Don’t we need more love in this world?!
Yes. All love comes from God- it cannot come from anywhere else. Homosexual actions are sinful- they do not come from God. They cannot be truly loving. I think many of those who commit them have good intentions when they do, but they are misguided.
 
Also, I am a lesbian with three younger brothers very close in age to me (and we are very close). To suggest that if I one day adopted children with a parter I would be “dehumanizing” men is a laughable idea. And based on nothing. I would never do harm to a child, but it has not been proven that I would be. Anywhere.
It is only a laughable idea to YOU, because you find men not essential to parenting. Your posts reveal a distorted (disordered) view of the inherent value of gender & of the celebration of gender differentiation in the full growth of a child and full participation of both genders in psychological intimacy with that child. To claim anything else, to believe anything else, is to mock God for his creation. Men are not tokens. Nor are they merely useful biologically (for sperm production) & practically (for heavy lifting).
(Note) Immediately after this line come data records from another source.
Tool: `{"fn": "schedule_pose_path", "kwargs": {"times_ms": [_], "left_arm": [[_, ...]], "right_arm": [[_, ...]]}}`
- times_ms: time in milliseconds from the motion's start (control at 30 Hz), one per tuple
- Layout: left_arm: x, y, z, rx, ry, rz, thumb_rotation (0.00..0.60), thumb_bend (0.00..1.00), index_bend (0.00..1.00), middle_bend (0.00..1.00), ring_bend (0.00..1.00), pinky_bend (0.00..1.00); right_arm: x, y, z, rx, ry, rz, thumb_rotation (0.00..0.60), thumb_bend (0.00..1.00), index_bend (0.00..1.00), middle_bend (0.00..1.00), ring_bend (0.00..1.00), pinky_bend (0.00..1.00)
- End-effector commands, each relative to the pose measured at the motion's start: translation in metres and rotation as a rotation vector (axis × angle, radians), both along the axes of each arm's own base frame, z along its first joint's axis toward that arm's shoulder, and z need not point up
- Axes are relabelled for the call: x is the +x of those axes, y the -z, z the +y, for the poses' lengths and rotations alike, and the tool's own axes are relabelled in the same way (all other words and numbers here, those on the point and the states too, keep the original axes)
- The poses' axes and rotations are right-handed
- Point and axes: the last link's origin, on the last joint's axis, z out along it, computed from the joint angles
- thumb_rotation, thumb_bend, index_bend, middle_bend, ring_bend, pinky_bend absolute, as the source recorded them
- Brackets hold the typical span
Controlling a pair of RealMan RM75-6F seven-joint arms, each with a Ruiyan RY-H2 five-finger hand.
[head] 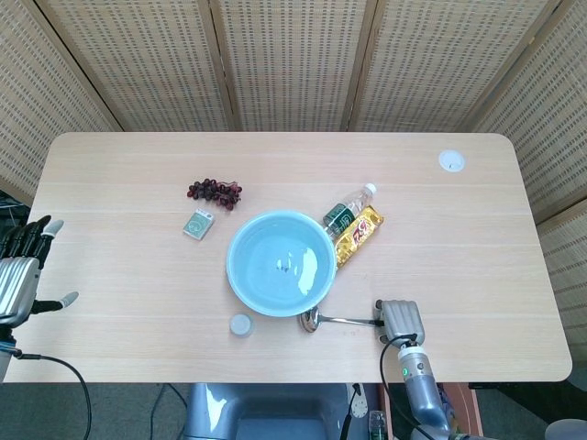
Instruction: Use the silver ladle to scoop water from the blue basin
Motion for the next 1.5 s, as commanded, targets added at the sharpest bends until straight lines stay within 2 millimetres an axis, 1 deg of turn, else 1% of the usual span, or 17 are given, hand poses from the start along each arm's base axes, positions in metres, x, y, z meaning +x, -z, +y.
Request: {"fn": "schedule_pose_path", "kwargs": {"times_ms": [33,200,333,500,733,1000,1267,1500], "left_arm": [[0.000,-0.001,0.000,0.003,-0.002,-0.003,0.600,0.00,0.00,0.00,0.00,0.00],[-0.001,-0.002,0.001,0.005,-0.007,-0.009,0.600,0.00,0.00,0.00,0.00,0.00],[-0.001,-0.002,0.001,0.001,-0.006,-0.008,0.600,0.00,0.00,0.00,0.00,0.00],[0.000,-0.001,0.001,-0.002,-0.004,-0.011,0.600,0.00,0.00,0.00,0.00,0.00],[0.000,0.001,0.002,-0.007,-0.004,-0.008,0.600,0.00,0.00,0.00,0.00,0.00],[0.001,0.004,0.003,-0.012,-0.004,-0.004,0.600,0.00,0.00,0.00,0.00,0.00],[0.002,0.005,0.003,-0.017,-0.005,0.000,0.600,0.00,0.00,0.00,0.00,0.00],[0.002,0.007,0.005,-0.020,-0.007,0.003,0.600,0.00,0.00,0.00,0.00,0.00]], "right_arm": [[-0.001,0.000,0.000,0.005,0.001,0.003,0.600,0.44,0.60,0.92,0.96,1.00],[-0.004,-0.002,0.001,0.018,0.005,0.006,0.600,0.59,0.68,0.93,0.96,1.00],[-0.004,-0.006,0.003,0.028,-0.017,-0.006,0.600,0.67,0.69,0.93,0.97,1.00],[-0.009,-0.011,0.005,0.045,-0.031,-0.031,0.600,0.69,0.70,0.93,0.97,1.00],[-0.024,-0.031,0.007,0.060,-0.056,-0.084,0.600,0.70,0.71,0.93,0.97,1.00],[-0.031,-0.048,0.006,0.068,-0.067,-0.152,0.600,0.70,0.72,0.94,0.97,1.00],[-0.030,-0.067,0.007,0.084,-0.078,-0.229,0.600,0.70,0.72,0.94,0.97,1.00],[-0.022,-0.086,0.006,0.095,-0.101,-0.274,0.600,0.70,0.72,0.94,0.97,1.00]]}}
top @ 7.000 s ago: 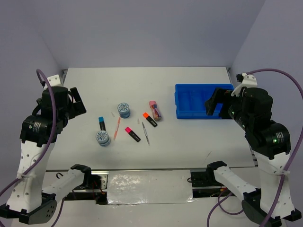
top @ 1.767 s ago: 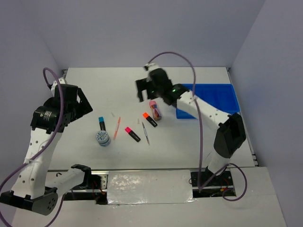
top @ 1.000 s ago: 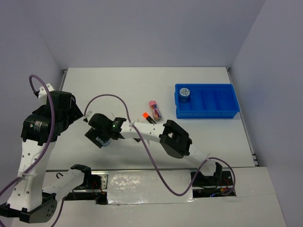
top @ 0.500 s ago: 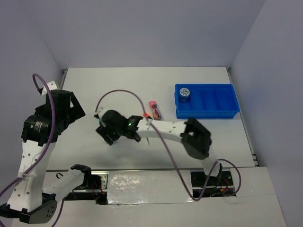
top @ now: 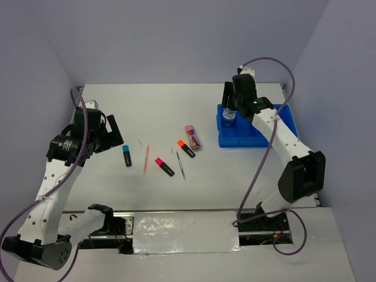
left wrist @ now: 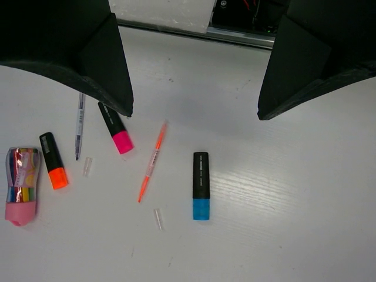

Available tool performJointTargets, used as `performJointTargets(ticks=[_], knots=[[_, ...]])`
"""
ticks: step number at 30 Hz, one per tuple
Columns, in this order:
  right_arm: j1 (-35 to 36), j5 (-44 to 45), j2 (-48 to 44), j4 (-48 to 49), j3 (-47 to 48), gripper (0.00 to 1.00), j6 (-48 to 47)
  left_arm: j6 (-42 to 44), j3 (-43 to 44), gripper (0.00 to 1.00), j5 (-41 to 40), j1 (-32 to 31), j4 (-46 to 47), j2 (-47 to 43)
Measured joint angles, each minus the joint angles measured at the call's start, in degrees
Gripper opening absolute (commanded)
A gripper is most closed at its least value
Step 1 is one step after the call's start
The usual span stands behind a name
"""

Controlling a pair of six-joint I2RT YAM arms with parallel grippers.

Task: Sort the stationery into containers
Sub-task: Place the stationery in the storage box.

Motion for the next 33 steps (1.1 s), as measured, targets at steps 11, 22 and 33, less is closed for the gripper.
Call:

Like women, they mirror (equally) the face of God, and need to be equally involved in the raising of children as a priority.
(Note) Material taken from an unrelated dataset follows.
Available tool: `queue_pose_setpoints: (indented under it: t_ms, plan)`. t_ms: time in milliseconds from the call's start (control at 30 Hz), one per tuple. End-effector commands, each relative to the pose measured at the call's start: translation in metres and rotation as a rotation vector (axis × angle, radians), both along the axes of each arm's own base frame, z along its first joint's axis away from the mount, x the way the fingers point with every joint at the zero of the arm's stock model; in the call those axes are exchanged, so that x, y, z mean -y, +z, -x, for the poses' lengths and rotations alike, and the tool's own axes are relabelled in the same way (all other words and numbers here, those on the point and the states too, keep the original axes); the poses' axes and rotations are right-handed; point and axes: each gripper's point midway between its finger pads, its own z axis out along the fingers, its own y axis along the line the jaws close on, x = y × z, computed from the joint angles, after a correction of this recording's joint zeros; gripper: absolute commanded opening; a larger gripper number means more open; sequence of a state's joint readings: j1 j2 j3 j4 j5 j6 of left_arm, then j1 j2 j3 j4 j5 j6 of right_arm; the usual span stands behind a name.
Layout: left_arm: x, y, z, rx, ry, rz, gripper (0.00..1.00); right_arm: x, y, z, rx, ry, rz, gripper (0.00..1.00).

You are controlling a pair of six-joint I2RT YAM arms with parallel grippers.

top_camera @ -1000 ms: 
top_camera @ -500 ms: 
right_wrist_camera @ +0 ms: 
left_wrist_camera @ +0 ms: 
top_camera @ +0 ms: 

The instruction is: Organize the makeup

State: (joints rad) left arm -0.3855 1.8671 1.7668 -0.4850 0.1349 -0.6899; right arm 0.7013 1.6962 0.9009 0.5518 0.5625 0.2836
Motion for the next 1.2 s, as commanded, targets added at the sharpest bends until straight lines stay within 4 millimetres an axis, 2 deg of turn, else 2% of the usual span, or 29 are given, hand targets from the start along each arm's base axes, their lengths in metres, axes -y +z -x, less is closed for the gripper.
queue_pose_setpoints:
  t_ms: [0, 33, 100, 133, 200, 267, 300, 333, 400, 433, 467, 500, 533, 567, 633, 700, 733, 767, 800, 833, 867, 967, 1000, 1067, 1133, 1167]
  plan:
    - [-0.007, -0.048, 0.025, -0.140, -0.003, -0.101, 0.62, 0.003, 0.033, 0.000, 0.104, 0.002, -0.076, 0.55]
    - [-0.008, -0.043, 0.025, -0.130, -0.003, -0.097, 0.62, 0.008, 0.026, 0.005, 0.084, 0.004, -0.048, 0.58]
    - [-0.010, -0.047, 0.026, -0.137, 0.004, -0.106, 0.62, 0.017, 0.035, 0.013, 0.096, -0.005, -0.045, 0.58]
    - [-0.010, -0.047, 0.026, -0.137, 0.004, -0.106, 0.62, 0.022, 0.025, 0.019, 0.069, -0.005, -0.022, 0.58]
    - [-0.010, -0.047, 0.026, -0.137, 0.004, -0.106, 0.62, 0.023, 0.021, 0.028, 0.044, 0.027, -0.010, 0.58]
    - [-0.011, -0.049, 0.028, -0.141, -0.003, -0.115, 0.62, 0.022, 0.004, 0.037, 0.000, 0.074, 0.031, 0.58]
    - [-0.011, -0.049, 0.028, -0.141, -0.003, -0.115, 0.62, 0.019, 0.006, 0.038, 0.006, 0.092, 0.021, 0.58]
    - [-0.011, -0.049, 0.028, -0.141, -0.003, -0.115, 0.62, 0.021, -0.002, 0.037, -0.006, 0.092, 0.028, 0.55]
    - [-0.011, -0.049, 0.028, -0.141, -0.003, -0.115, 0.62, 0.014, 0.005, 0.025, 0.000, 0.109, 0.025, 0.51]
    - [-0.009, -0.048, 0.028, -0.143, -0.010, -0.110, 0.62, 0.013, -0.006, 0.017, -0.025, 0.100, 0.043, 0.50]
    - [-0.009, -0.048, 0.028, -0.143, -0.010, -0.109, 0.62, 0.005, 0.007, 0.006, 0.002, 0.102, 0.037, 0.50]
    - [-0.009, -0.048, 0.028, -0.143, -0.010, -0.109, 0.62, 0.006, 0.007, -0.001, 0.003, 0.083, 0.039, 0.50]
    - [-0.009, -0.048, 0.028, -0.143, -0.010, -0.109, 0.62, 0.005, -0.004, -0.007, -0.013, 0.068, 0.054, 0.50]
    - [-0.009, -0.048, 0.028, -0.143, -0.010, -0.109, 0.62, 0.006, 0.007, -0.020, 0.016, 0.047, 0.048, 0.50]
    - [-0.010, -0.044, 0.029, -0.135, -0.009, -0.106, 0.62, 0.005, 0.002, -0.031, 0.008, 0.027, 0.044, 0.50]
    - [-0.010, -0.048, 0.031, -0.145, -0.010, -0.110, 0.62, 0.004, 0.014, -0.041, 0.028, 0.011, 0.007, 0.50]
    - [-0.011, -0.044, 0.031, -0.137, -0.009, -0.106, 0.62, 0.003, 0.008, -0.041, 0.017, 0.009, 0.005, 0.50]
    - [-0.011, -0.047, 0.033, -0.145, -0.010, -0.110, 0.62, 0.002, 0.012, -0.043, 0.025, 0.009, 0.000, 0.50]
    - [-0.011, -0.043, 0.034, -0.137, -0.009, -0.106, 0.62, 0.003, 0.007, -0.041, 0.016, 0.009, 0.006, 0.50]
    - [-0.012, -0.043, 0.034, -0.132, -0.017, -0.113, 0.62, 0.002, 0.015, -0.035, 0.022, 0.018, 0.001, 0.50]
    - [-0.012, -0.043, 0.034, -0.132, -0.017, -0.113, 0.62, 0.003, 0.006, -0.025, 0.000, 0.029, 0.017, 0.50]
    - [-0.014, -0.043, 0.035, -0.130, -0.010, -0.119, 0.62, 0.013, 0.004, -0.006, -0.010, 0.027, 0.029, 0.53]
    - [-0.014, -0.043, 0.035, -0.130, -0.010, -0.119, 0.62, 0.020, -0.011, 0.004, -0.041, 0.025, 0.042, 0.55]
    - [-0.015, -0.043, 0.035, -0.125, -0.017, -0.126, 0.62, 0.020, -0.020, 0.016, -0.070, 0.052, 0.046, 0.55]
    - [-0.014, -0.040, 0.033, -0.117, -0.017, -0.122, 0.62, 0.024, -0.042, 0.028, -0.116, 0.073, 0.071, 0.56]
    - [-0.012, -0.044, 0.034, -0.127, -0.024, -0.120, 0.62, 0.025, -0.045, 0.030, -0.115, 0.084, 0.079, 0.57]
The “support” and “research” for these obvious biological & psychological & practical realities are 3: (1) people who lived for longer than 21 years; who have experienced the value of the different viewpoints & understandings that the different genders provide in the full lifespan of a human being; (2) the affirmative commands of scripture, which have been cited by others to you on this forum multiple times; (3) the knowledge of faith combined with intellect, which are together the basis of Catholic theology.
 
I can do heavy lifting myself, thanks 🙂

Though I have lived a mere 21 years 🙂 I probably know a good deal more gay parents than you do (unless you live in SF or NYC, I suppose) and as far as I can tell, gay parents of both genders work about ten times as hard as straight parents to incorporate opposite-gender figures into their children’s lives. I don’t think my parents ever thought about the gender balance of my role models, but I know I sure will.
 
The “support” and “research” for these obvious biological & psychological & practical realities are 3: (1) people who lived for longer than 21 years; who have experienced the value of the different viewpoints & understandings that the different genders provide in the full lifespan of a human being;
In other words, the “support and research” are your personal opinions. And we all have personal opinions.
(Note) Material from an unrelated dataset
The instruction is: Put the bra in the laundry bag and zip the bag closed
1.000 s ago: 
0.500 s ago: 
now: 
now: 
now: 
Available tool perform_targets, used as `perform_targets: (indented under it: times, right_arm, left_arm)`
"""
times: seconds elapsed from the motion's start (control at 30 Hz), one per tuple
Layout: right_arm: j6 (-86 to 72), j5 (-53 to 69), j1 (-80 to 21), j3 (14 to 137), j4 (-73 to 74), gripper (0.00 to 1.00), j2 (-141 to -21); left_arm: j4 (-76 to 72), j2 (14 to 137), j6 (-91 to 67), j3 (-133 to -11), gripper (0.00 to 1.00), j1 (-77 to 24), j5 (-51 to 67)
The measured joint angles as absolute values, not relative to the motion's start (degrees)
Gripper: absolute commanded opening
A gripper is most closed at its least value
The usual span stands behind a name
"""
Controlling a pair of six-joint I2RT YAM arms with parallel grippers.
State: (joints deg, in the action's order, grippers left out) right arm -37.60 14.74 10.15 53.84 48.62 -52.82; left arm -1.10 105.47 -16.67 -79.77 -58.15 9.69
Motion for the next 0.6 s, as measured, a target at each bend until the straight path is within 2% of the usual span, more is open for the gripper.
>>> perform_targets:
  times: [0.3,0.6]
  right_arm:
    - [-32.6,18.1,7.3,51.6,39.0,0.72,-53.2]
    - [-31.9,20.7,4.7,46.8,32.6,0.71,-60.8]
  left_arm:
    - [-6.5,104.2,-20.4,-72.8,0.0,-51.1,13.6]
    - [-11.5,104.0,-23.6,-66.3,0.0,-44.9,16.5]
(2) the affirmative commands of scripture, which have been cited by others to you on this forum multiple times; (3) the knowledge of faith combined with intellect, which are together the basis of Catholic theology.
Or the “support and research” behind your beliefs are the teachings of the Catholic Church. Nothing wrong with that, if you are Catholic.
 
From Our Saviour’s own lips - '… have you not heard, ‘God created them male and female. For this reason a man will leave mother and father and cleave to his wife and the two shall become one flesh’.

It’s there in black and white. The only context in which two people are permitted to ‘become one flesh’ (have sex) is if they are man and wife, not two men or two women.
Then you have to define male and female, which is not defined in law, or in the bible.